Na França, trabalhadores de serviços pouco qualificados participaram das "linhas de frente" das manifestações parisienses nos últimos anos; eles também estiveram presentes nas assembleias gerais em muitas cidades no dia 10 de setembro, mesmo que fossem principalmente membros da "classe média" que discursavam. Entre os Coletes Amarelos, auxiliares de enfermagem e enfermeiros se misturavam nas rotatórias. E em outras partes do mundo, esse tipo de "mistura social" foi observado em lutas de rua massivas, muitas vezes cristalizadas contra o Estado - particularmente durante a "Primavera Árabe". Portanto, se percebermos as classes sociais como polos atrativos em vez de grupos bem definidos (9), deveremos ser capazes de intervir, a partir de uma perspectiva revolucionária, nas lutas das classes médias, e também de criticar tudo o que tende a reproduzir o sistema vigente (práticas e ideias[10]). Por fim, o que sempre deve ser evitado, é claro, é o sequestro dos movimentos sociais por líderes autoproclamados, mas essa observação se mantém válida independentemente da posição social desses líderes.
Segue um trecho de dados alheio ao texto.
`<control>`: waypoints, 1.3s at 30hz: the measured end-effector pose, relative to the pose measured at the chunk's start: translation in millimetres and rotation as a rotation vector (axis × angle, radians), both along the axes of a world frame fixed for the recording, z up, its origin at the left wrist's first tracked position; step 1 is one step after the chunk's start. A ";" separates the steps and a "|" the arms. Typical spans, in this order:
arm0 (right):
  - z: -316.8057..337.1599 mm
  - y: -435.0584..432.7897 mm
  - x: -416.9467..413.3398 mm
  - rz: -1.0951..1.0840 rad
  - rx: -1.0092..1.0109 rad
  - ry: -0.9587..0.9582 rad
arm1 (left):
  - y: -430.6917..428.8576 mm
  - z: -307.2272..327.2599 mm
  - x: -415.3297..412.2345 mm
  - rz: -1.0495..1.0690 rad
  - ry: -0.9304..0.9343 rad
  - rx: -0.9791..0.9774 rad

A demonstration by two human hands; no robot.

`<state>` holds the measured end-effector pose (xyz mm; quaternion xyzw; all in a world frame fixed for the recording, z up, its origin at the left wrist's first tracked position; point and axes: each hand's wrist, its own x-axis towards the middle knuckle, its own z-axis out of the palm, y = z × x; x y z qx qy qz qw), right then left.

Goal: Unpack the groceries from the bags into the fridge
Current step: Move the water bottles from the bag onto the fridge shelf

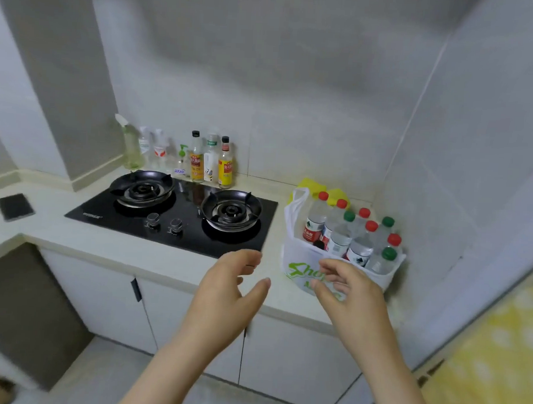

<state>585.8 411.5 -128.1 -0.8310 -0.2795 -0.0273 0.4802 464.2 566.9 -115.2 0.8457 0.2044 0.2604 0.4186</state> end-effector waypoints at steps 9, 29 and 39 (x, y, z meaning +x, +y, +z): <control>1.8 45.7 52.8 -0.140 0.006 0.036 | 64.7 4.1 75.0 -0.128 -0.002 -0.018; -19.4 57.1 211.4 -0.207 -0.048 0.087 | 90.1 -23.1 222.4 -0.170 0.077 -0.069; -43.0 53.2 294.0 -0.171 -0.183 0.067 | 66.4 -61.5 293.3 -0.164 0.143 -0.058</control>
Para concluir sobre a dinâmica do "Bloquear Tudo", muitas das críticas dirigidas a ele em "A Debacle" ecoam aquelas expressas nas páginas do Courant Alternatif (11). Nas rotatórias, os Coletes Amarelos se reconheciam como uma classe (mesmo que o termo "povo" recorresse constantemente em seu discurso); contudo, em 10 de setembro, os "códigos de boa conduta", os valores e referências da esquerda (impostos) desde o início, contribuíram para impedir a participação em massa no movimento. É importante aprender com essa observação, de uma perspectiva revolucionária. No entanto, o fracasso das lutas proletárias ou assalariadas em geral não pode ser atribuído unicamente à "classe média" ou à "classe gerencial" - esse fracasso é, antes, uma admissão de sua fraqueza. Por fim, o capital de simpatia de que o movimento "Bloquear Tudo" gozava na sociedade, sem dúvida, estendia-se para além da "classe gerencial", e seu fracasso pode ser considerado relativo na medida em que tanto abalou a inércia social dos últimos anos quanto evidenciou as deficiências do protesto em curso.

Vanina

Notas
1. Notavelmente em *The Ménage à trois of Class Struggle - Wage-Earning Middle Class, Proletariat, and Capital*, de Bruno Astarian e Robert Ferro (L'Asymmétrie, 2019). Resta saber se as duas expressões se sobrepõem completamente.
2. Assinado por "um futuro grupo de escrita" e publicado no Sans trêve em 21 de setembro de 2025.
3. L'Harmattan, 1989.
4. Uma resenha deste trabalho, publicada em CA 320 (maio de 2022) sob o título "Class Analysis: What to Do with Capitalist Supervision?" , pode ser encontrada em oclibertaire.lautre.net
. 5. Um assistente social, por exemplo, deve acreditar em sua missão humanitária e agir de acordo para que famílias marginalizadas se conformem às normas sociais e aos controles administrativos.
6. Ver Frédéric Lordon ou Bernard Friot, ou Extinction Rebellion.
7. Seu grupo anuncia que está preparando um texto sobre este assunto.
8. Essa questão obviamente não se coloca para outro segmento da administração que está e sempre estará em desacordo com as lutas emancipatórias do proletariado.
9. O desejo de ser categorizado como parte da "classe média" (ingressando nela ou permanecendo nela) continua forte hoje na França e em outros lugares, principalmente porque seus valores predominam na sociedade, enquanto os da classe trabalhadora são desvalorizados.
10. Por exemplo, falar em "igualdade de oportunidades" em vez de questionar a hierarquia social, não apenas entre as classes, mas também entre trabalhadores manuais e intelectuais.
11. Leia os artigos publicados na edição nº 353 de outubro de 2025.